* [Your goal]
For this exercise, repeat every line of the material exactly.

* [Material to process]
━━━━━━━━━━

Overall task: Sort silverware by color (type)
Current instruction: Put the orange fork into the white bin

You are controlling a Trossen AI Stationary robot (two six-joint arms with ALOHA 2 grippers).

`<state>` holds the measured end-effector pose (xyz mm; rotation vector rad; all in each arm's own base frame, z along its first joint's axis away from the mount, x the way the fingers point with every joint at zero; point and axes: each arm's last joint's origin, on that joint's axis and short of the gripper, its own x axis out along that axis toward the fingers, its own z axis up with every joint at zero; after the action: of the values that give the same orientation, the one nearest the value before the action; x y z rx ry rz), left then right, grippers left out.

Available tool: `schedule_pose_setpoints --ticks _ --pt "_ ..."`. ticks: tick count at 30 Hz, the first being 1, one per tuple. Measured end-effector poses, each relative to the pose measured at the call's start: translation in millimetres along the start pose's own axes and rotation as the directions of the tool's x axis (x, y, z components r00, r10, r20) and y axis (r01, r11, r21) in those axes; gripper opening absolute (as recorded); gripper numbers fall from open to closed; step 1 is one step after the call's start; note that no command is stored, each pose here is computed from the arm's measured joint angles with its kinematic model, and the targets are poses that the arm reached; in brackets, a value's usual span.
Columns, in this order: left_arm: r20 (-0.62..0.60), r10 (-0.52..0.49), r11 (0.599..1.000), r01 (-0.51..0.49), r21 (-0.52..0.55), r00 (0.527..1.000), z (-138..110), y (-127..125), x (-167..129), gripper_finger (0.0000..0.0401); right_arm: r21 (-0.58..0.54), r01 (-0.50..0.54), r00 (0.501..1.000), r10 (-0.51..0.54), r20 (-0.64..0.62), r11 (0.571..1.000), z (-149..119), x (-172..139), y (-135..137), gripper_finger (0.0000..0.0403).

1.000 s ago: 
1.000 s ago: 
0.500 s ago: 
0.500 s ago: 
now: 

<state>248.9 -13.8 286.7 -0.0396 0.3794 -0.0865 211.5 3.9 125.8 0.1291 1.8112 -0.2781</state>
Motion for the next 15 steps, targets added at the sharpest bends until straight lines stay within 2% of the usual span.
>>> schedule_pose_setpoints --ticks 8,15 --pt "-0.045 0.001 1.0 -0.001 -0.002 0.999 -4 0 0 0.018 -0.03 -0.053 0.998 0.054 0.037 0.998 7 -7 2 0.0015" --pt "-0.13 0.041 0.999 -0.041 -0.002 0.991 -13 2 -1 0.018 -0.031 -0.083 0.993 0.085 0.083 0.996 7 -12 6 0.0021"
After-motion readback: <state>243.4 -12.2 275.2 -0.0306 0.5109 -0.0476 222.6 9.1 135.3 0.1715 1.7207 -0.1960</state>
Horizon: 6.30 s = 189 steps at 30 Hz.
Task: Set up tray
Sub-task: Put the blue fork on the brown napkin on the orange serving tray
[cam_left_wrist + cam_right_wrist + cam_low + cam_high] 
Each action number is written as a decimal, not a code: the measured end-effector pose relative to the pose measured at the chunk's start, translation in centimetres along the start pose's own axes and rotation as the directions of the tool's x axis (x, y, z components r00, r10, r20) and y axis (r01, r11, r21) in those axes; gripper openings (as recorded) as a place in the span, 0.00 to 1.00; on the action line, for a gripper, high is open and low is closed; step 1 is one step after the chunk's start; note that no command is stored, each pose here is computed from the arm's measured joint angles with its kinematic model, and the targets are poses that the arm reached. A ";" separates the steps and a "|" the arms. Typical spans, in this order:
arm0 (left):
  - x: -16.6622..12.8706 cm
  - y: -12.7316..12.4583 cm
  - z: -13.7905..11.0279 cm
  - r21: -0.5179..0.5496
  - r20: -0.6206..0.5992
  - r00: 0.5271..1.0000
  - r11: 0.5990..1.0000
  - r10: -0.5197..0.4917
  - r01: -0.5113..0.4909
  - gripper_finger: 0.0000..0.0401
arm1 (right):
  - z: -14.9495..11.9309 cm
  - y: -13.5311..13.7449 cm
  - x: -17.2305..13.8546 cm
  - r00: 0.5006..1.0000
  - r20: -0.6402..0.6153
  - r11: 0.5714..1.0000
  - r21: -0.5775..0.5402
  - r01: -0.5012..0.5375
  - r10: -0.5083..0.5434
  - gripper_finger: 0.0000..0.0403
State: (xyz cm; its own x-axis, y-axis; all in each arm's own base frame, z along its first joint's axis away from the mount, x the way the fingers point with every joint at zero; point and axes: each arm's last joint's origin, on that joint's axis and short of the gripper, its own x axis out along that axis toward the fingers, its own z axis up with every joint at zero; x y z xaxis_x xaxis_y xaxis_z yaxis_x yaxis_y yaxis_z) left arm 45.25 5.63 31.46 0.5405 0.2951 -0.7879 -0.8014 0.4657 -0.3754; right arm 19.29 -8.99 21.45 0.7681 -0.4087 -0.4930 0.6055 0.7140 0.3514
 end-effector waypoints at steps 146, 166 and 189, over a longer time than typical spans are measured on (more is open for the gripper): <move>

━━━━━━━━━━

* [Result of the task]
Overall task: Sort silverware by color (type)
Current instruction: Put the orange fork into the white bin

You are controlling a Trossen AI Stationary robot (two six-joint arms with ALOHA 2 grippers).

`<state>` holds the measured end-effector pose (xyz mm; rotation vector rad; all in each arm's own base frame, z along its first joint's axis away from the mount, x the way the fingers point with every joint at zero; point and axes: each arm's last joint's origin, on that joint's axis and short of the gripper, its own x axis out along that axis toward the fingers, its own z axis up with every joint at zero; after the action: of the values that give the same orientation, the one nearest the value before the action; x y z rx ry rz), left then right, grippers left out.

Available tool: `schedule_pose_setpoints --ticks _ --pt "_ ..."`. ticks: tick count at 30 Hz, the first being 1, one per tuple. Measured end-effector poses, each relative to the pose measured at the call's start: translation in millimetres along the start pose's own axes and rotation as the directions of the tool's x axis (x, y, z components r00, r10, r20) and y axis (r01, r11, r21) in those axes; gripper opening absolute (as recorded); gripper numbers fall from open to closed; step 1 is one step after the call's start; note that no command is stored, each pose here is computed from the arm's measured joint angles with its kinematic model, and the targets are poses that the arm reached; in brackets, a value's usual span.
Columns, in this order: left_arm: r20 (-0.62..0.60), r10 (-0.52..0.49), r11 (0.599..1.000), r01 (-0.51..0.49), r21 (-0.52..0.55), r00 (0.527..1.000), z (-138..110), y (-127..125), x (-167..129), gripper_finger (0.0000..0.0401); right_arm: r21 (-0.58..0.54), r01 (-0.50..0.54), r00 (0.501..1.000), r10 (-0.51..0.54), r20 (-0.64..0.62), r11 (0.571..1.000), z (-149..119), x (-172..139), y (-135..137), gripper_finger (0.0000..0.0403).

1.000 s ago: 
1.000 s ago: 
0.500 s ago: 
0.500 s ago: 
now: 

<state>248.9 -13.8 286.7 -0.0396 0.3794 -0.0865 211.5 3.9 125.8 0.1291 1.8112 -0.2781</state>
Motion for the next 15 steps, targets added at the sharpest bends until straight lines stay within 2% of the usual span.
>>> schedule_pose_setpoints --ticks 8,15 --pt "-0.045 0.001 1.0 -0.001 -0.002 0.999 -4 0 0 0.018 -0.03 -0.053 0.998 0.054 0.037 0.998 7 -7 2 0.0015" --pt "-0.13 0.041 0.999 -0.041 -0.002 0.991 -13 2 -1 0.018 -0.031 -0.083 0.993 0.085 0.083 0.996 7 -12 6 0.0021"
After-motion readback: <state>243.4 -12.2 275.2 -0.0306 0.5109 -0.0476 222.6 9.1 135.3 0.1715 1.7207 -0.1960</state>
Horizon: 6.30 s = 189 steps at 30 Hz.
Task: Set up tray
Sub-task: Put the blue fork on the brown napkin on the orange serving tray
[cam_left_wrist + cam_right_wrist + cam_low + cam_high] 
Each action number is written as a decimal, not a code: the measured end-effector pose relative to the pose measured at the chunk's start, translation in centimetres along the start pose's own axes and rotation as the directions of the tool's x axis (x, y, z components r00, r10, r20) and y axis (r01, r11, r21) in those axes; gripper openings (as recorded) as a place in the span, 0.00 to 1.00; on the action line, for a gripper, high is open and low is closed; step 1 is one step after the chunk's start; note that no command is stored, each pose here is computed from the arm's measured joint angles with its kinematic model, and the targets are poses that the arm reached. A ";" separates the steps and a "|" the arms. Typical spans, in this order:
arm0 (left):
  - x: -16.6622..12.8706 cm
  - y: -12.7316..12.4583 cm
  - z: -13.7905..11.0279 cm
  - r21: -0.5179..0.5496
  - r20: -0.6206..0.5992
  - r00: 0.5271..1.0000
  - r11: 0.5990..1.0000
  - r10: -0.5197..0.4917
  - r01: -0.5113..0.4909
  - gripper_finger: 0.0000..0.0401
arm1 (right):
  - z: -14.9495..11.9309 cm
  - y: -13.5311..13.7449 cm
  - x: -17.2305..13.8546 cm
  - r00: 0.5006..1.0000
  - r20: -0.6402..0.6153
  - r11: 0.5714..1.0000
  - r21: -0.5775..0.5402
  - r01: -0.5012..0.5375
  - r10: -0.5083..0.5434
  - gripper_finger: 0.0000..0.0403
State: (xyz cm; its own x-axis, y-axis; all in each arm's own base frame, z along its first joint's axis away from the mount, x the way the fingers point with every joint at zero; point and axes: each arm's last joint's origin, on that joint's axis and short of the gripper, its own x axis out along that axis toward the fingers, its own z axis up with every joint at zero; x y z xaxis_x xaxis_y xaxis_z yaxis_x yaxis_y yaxis_z) left arm 45.25 5.63 31.46 0.5405 0.2951 -0.7879 -0.8014 0.4657 -0.3754; right arm 19.29 -8.99 21.45 0.7681 -0.4087 -0.4930 0.6055 0.7140 0.3514
 end-effector waypoints at steps 146, 166 and 189, over a longer time than typical spans are measured on (more is open for the gripper): <move>

At this point, the answer is complete.